[What the exercise asks]:
Find the word "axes" in the listing. Copy out each line where it occurs.
%%
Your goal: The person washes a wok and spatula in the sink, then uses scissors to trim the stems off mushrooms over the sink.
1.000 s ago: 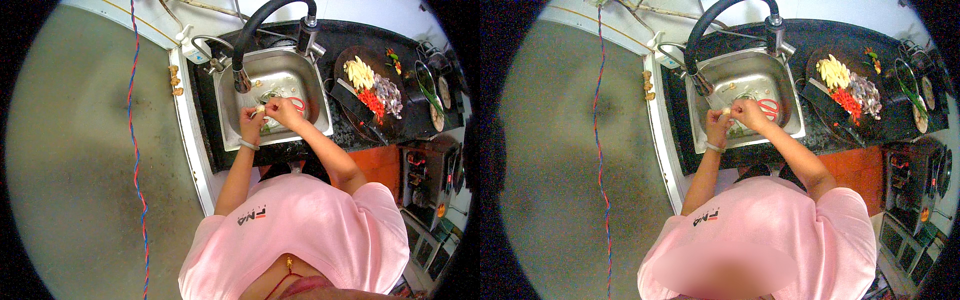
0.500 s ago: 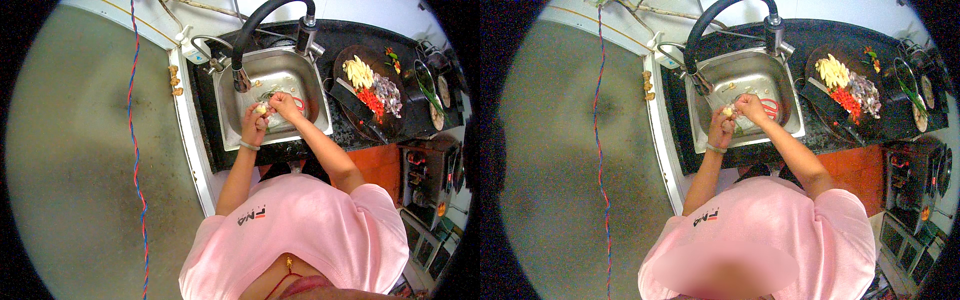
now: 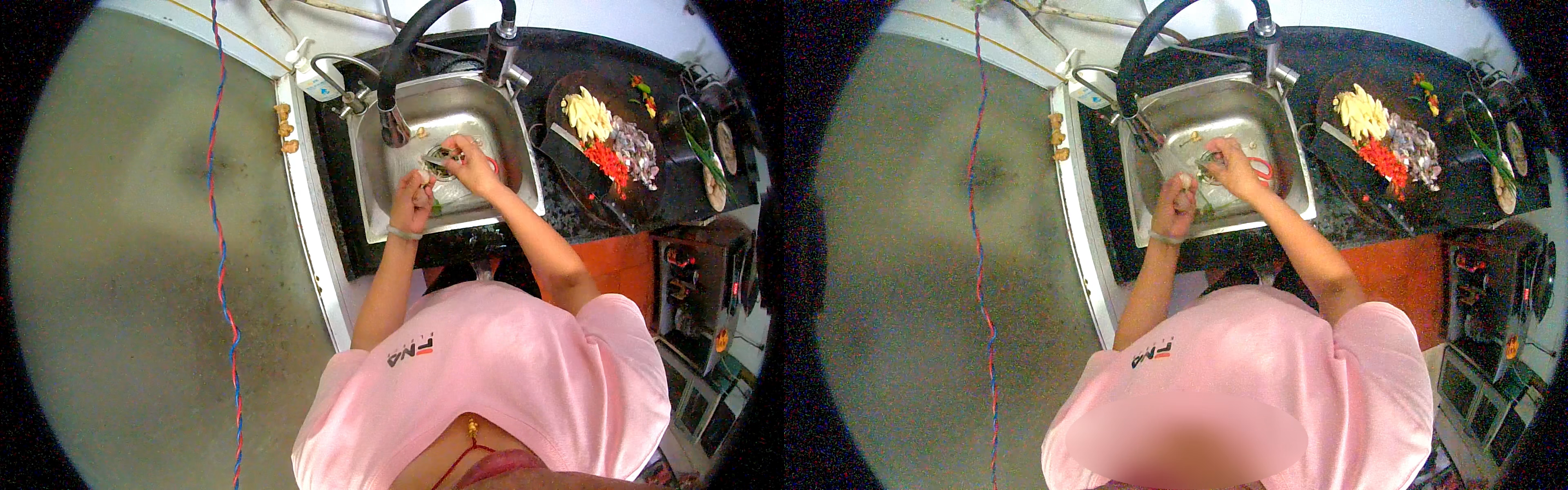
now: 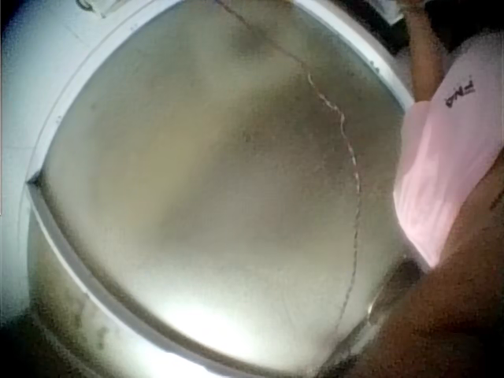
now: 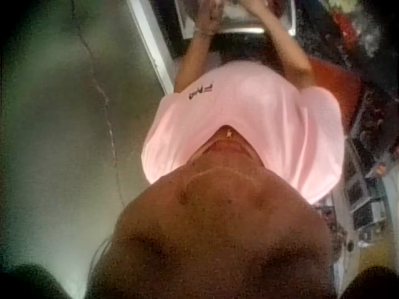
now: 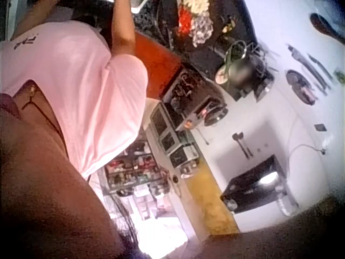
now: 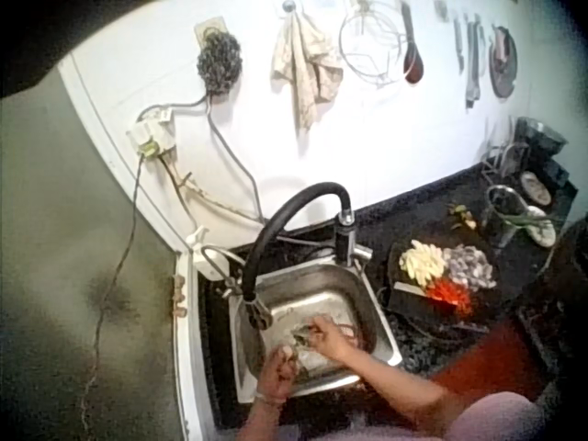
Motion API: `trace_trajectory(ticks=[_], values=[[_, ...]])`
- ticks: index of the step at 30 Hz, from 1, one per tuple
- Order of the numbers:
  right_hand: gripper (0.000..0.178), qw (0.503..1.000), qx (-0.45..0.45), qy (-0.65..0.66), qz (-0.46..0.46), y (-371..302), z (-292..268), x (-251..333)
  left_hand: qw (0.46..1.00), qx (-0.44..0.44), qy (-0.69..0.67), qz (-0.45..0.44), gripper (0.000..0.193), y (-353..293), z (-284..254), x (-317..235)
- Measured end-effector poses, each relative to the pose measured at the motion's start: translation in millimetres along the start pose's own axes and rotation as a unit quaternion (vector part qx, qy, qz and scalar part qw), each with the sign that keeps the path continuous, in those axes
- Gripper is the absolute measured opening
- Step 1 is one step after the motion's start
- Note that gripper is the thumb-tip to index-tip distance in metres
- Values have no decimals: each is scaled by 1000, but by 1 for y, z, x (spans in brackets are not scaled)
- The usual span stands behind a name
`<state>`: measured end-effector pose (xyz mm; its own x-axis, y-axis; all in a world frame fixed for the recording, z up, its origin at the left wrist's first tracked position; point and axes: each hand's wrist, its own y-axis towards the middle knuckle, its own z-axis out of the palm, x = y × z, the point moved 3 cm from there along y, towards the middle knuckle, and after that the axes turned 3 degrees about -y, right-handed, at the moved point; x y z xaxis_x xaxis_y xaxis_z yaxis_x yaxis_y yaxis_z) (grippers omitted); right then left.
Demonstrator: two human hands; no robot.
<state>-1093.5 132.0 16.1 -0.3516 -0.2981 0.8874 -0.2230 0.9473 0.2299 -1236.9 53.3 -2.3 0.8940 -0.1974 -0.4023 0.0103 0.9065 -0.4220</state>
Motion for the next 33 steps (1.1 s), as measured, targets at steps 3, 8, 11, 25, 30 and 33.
trace_trajectory(ticks=[3, 8, 11, 25, 30, 33], values=[[26, 992, 68, -13, -106, -9, 4, 26, 999, 33, 14, 23, 9, 8, -6, -2], [20, 989, 85, -41, -117, -14, 9, 40, 992, 0, 110, 68, 7, 9, 2, -1], [15, 988, 89, -24, -123, -13, 12, 36, 989, -58, 84, 107, 8, 3, 14, 2], [12, 998, 6, -34, 57, 4, 1, -19, 998, -27, 38, 43, 22, -5, 24, 1], [13, 982, 135, 110, 74, 1, 2, -5, 998, 9, 52, 33, 26, -4, 19, -5], [12, 952, 199, 219, 74, -2, 8, 10, 993, -11, 101, 53, 27, -2, 16, -3]])
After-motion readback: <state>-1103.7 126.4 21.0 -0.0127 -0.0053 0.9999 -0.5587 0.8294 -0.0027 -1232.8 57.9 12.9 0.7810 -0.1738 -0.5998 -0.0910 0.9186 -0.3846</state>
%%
[Response to the exercise]:
- Measured end-effector poses, each relative to the pose measured at the motion's start: translation in millimetres along the start pose's own axes and rotation as a unit quaternion (vector part qx, qy, qz and scalar part qw), each with the sign that keeps the path continuous, in those axes
`<state>`: measured end-effector pose (xyz mm; its own x-axis, y-axis; all in a world frame fixed for the recording, z up, its origin at the left wrist's first tracked position; point and axes: each hand's wrist, its own y-axis towards the middle knuckle, its own z-axis out of the palm, x = y × z, the point moved 3 cm from there along y, towards the middle knuckle, and after that the axes turned 3 degrees about -y, right-handed, at the moved point; x y z xaxis_x xaxis_y xaxis_z yaxis_x yaxis_y yaxis_z) (grippers omitted); right then left.

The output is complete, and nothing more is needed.